Transdifferentiation of beta- to alpha-cells has been implicated in the pathogenesis of diabetes. To investigate the impact of contrasting aetiologies of beta-cell stress, as well as clinically approved incretin therapies on this process, lineage tracing of beta-cells in transgenic Ins1Cre/+/Rosa26-eYFP mice was investigated. Diabetes-like syndromes were induced by streptozotocin (STZ), high fat feeding (HFF) or hydrocortisone (HC), and effects of treatment with liraglutide or sitagliptin were investigated. Mice developed the characteristic metabolic features associated with beta-cell destruction or development of insulin resistance. Liraglutide was effective in preventing weight gain in HFF mice, with both treatments decreasing energy intake in STZ and HC mice. Treatment intervention also significantly reduced blood glucose levels in STZ and HC mice, as well as increasing either plasma or pancreatic insulin while decreasing circulating or pancreatic glucagon in all models. The recognised changes in pancreatic morphology induced by STZ, HFF or HC were partially, or fully, reversed by liraglutide and sitagliptin, and related to advantageous effects on alpha- and beta-cell growth and survival. More interestingly, induction of diabetes-like phenotype, regardless of pathogenesis, led to increased numbers of beta-cells losing their identity, as well as decreased expression of Pdx1 within beta-cells. Both treatment interventions, and especially liraglutide, countered detrimental islet cell transitioning effects in STZ and HFF mice. Only liraglutide imparted benefits on beta- to alpha-cell transdifferentiation in HC mice.

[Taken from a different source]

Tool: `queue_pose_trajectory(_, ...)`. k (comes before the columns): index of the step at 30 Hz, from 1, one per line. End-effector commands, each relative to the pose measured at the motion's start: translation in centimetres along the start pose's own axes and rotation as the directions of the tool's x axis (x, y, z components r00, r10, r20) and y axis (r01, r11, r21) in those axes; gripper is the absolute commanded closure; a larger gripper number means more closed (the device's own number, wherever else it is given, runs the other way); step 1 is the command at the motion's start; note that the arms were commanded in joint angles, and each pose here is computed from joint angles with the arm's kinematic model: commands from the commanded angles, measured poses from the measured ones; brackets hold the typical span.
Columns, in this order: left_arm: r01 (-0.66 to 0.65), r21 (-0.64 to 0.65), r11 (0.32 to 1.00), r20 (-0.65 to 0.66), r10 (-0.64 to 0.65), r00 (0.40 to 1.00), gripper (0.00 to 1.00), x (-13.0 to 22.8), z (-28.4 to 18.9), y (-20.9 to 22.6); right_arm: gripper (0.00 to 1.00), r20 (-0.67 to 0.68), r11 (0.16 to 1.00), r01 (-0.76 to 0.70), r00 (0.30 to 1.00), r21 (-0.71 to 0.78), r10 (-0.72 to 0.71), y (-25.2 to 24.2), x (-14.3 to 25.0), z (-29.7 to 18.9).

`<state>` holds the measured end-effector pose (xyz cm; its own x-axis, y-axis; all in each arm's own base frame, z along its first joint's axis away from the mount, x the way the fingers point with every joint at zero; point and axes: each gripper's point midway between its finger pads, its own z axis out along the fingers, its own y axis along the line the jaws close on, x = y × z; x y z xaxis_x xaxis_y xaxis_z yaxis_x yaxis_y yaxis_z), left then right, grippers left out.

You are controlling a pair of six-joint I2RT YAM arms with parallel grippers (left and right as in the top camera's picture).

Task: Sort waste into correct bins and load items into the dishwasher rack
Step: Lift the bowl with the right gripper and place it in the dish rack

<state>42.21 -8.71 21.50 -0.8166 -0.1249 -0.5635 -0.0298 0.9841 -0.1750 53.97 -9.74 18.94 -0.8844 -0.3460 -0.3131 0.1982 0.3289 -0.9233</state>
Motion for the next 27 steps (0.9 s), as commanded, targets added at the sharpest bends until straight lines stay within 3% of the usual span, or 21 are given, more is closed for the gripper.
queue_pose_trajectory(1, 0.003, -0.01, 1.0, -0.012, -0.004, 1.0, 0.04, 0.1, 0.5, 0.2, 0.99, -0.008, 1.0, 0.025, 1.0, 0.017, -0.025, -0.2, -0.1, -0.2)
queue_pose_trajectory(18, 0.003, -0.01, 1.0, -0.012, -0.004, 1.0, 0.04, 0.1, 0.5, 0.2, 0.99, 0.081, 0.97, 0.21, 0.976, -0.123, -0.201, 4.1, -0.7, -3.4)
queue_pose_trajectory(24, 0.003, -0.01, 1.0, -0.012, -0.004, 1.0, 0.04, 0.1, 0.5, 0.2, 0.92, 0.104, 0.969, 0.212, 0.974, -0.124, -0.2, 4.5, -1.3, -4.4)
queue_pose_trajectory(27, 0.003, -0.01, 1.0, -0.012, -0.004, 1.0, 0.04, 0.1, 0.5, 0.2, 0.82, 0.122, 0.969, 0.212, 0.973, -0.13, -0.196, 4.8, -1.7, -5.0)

These data demonstrate that beta- to alpha-cell transdifferentiation is a common consequence of beta-cell destruction or insulin resistance and that clinically approved incretin-based drugs effectively limit this.
- Dipeptidyl peptidase-4 (DPP-4)
- Glucagon-like peptide-1 (GLP-1)
- High fat feeding (HFF)
- Hydrocortisone (HC)
- Streptozotocin (STZ)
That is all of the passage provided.